### Problem statement
An exact copy is required of the lines running from the one that contains "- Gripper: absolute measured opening" to the end of the material, both ends included, with pictures omitted.

### Data excerpt
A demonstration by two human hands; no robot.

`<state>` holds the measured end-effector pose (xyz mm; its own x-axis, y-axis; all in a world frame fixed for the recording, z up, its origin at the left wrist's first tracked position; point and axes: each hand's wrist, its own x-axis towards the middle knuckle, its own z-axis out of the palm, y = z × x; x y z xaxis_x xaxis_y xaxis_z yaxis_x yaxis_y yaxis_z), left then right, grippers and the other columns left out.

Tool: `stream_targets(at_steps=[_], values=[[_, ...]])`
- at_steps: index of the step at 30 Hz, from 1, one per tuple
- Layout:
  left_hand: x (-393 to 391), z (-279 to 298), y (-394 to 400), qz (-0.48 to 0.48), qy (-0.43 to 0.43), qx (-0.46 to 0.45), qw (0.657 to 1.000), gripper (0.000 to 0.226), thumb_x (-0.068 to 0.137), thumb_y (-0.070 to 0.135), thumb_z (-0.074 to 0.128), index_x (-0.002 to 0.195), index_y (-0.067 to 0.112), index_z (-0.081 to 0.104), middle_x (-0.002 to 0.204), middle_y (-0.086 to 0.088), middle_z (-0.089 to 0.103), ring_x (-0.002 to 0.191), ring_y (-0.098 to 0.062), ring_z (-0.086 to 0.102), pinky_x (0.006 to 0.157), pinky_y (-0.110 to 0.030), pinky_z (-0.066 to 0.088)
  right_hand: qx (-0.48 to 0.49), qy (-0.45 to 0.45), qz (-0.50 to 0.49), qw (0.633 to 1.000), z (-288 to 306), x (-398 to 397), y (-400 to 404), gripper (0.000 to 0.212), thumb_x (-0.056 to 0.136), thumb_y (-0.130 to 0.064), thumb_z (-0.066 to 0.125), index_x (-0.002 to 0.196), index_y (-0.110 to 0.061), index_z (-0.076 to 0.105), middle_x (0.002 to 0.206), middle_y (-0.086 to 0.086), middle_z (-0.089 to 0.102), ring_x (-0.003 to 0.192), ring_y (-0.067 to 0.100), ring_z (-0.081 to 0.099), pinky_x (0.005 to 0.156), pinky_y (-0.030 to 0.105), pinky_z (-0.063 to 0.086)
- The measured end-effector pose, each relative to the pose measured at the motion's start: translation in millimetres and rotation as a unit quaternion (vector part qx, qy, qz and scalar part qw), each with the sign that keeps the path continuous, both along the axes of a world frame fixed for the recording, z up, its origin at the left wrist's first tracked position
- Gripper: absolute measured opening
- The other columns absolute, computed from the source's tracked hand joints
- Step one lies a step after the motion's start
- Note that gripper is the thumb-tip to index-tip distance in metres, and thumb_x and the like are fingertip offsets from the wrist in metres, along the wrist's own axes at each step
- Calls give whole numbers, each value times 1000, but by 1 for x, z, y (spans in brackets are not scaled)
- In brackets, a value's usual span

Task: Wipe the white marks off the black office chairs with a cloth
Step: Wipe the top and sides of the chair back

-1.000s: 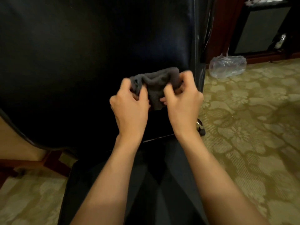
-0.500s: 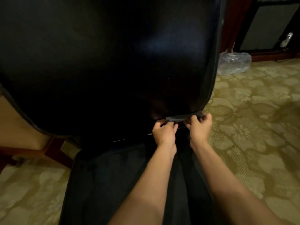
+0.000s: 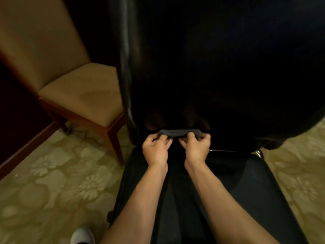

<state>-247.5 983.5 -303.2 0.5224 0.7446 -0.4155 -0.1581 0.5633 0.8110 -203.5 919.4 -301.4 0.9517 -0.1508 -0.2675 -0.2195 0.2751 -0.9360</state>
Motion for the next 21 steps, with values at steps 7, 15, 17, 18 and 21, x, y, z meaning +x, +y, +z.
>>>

### Output
- Gripper: absolute measured opening
- The other columns absolute, computed from the source's tracked hand joints
- Step one lies a step after the motion's start
- Note that gripper is the thumb-tip to index-tip distance in metres, and thumb_x and the like are fingertip offsets from the wrist in metres, along the wrist's own axes at each step
- Calls give whole numbers, each value times 1000, but by 1 for x, z, y (spans in brackets are not scaled)
- In brackets, a value's usual span

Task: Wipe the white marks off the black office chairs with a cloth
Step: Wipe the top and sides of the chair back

-1.000s: 
-0.500s: 
+0.000s: 

<state>-247.5 983.5 -303.2 0.5224 0.7446 -0.4155 -0.1581 0.5633 0.8110 -203.5 919.4 -301.4 0.9517 -0.1508 -0.2675 -0.2195 0.2751 -0.9360</state>
Motion for the next 21 steps, with values at steps 7, 15, 17, 18 and 21, x, y, z meaning +x, +y, +z.
>>>

This output has come to an end.